Il s’arrêta à quelques pas d’elle, et ses yeux fixèrent les siens, comme s’il cherchait à sonder ses pensées. Élise soutint son regard, bien que cela lui demande un effort.

— Puis-je vous faire visiter avant que vous ne commenciez votre travail ? demanda-t-il, un geste de la main l’invitant à le suivre.

Elle acquiesça, serrant légèrement la sangle de son sac pour se donner contenance.

Luca guida Élise à travers les pièces principales de la villa. La salle à manger, ornée de portraits anciens, semblait figée dans le temps, tandis que le salon, avec ses meubles modernes et son éclairage minimaliste, reflétait une froideur presque dérangeante.

— Cette villa a été construite par mes arrière-grands-parents, expliqua Luca d’un ton calme. Ils étaient commerçants dans le textile et ont utilisé leur fortune pour ériger un lieu qui devait symboliser leur réussite. Avec le temps, la villa a accumulé ses secrets, comme toutes les vieilles demeures.

Élise nota l’intonation, un mélange de fierté et de mélancolie. Il s’arrêta devant une porte en bois massif et se tourna vers elle, une lueur indéchiffrable dans les yeux.

— Mais je suppose que vous êtes surtout curieuse de voir la fresque, n’est-ce pas ?

Élise hocha lentement la tête, sentant une tension obscure monter en elle.

Luca ouvrit la porte, révélant une pièce plus petite mais tout aussi majestueuse. La lumière naturelle y pénétrait délicatement, illuminant les murs recouverts d’une fresque qui avait autrefois éclaté de couleurs vives. Maintenant ternie et fissurée, elle semblait attendre qu’on lui redonne vie. Élise s’approcha lentement, ses yeux s’attardant sur chaque détail : des silhouettes humaines dans des poses dramatiques, des motifs floraux qui s’enroulaient en spirales, et un paysage marin à peine visible dans le fond.

Une vague de déjà-vu s’empara d’elle, comme si une partie oubliée d’elle-même essayait de refaire surface.

— Elle est magnifique, murmura-t-elle, presque sans s’en rendre compte.

Luca resta silencieux un instant, puis répondit d’une voix basse :

— Elle l’était. Votre travail est de lui redonner sa splendeur d’antan.

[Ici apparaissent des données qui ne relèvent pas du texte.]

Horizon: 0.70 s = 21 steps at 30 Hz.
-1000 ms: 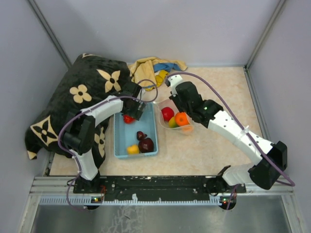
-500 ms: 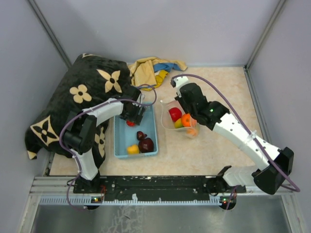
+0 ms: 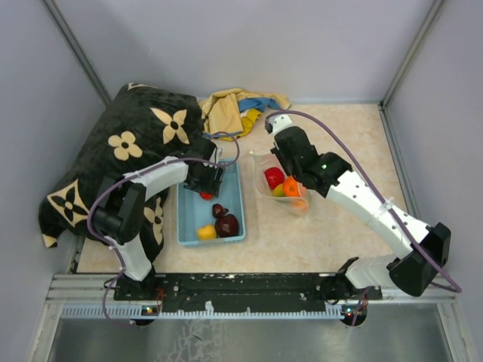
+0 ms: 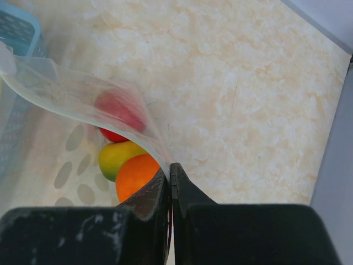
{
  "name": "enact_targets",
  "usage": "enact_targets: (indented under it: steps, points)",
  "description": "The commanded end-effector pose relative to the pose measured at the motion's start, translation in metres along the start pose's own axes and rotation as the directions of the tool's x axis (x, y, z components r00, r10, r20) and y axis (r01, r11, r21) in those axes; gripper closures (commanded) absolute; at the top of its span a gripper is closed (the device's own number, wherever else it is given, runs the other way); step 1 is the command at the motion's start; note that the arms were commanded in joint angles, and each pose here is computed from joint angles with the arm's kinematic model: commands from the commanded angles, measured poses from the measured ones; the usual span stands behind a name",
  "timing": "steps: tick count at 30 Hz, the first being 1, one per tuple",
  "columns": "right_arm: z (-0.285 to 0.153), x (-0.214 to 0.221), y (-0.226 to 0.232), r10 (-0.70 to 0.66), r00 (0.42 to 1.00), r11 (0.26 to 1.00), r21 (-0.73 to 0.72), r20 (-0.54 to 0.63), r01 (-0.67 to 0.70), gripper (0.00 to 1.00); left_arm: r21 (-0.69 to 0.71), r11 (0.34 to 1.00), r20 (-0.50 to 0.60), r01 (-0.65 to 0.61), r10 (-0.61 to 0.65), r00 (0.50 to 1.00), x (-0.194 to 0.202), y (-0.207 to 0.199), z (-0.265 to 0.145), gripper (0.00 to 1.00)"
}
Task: Place the food in the zip-top bag and seal the zipper
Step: Pick up the fake fruit from the bin, then place the fake fruit in the zipper food storage bag.
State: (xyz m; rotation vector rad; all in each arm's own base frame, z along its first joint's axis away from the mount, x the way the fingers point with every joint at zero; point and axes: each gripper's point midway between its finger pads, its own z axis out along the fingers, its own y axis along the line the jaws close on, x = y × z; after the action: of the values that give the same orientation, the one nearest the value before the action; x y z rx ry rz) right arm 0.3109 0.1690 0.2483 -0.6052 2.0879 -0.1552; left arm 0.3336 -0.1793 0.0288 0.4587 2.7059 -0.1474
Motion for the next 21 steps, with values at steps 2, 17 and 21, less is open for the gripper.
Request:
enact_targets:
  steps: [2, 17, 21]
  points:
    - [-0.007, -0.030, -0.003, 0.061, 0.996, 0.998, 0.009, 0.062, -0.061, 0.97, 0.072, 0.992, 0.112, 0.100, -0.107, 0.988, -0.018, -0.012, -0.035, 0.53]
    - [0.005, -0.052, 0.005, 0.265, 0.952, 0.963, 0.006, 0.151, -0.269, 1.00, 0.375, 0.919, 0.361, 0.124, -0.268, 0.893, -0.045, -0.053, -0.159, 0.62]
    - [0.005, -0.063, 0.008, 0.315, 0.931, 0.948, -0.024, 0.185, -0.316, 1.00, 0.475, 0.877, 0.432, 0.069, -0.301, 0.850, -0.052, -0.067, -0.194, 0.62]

Élise s’agenouilla pour examiner les détails de plus près. Un symbole gravé dans un coin attira son attention, presque effacé mais encore perceptible sous la couche de poussière. Elle l’observa longuement, une sensation troublante grandissant en elle.

— Savez-vous ce qu’elle représente ? demanda-t-elle à Luca sans se détourner.

— Les interprétations varient, répondit-il après une pause. Certains y voient une tragédie, d’autres une allégorie de la résilience humaine. Peut-être découvrirez-vous votre propre version en travaillant dessus.

Elle tourna la tête vers lui, mais Luca s’était avancé vers la porte.

— Une dernière chose, dit-il en effleurant le cadre de la porte. Certaines histoires sont mieux laissées inachevées.

Élise ne répondit pas, le cœur battant plus vite. Elle resta seule dans la pièce, entourée par le silence étouffant de la villa.

Un bruit sourd dans le couloir la fit se figer. Elle se tourna vers la porte entrouverte, une tension glaciale lui parcourant la nuque. Peut-être était-ce seulement le vent, pensa-t-elle. Mais alors qu’elle fixait l’ombre mouvante au-delà de la porte, une certitude s’imposa à elle : cette villa n’était pas seulement une demeure. Elle était un théâtre chargé de secrets, et chacun semblait l’attendre, tapi dans les recoins.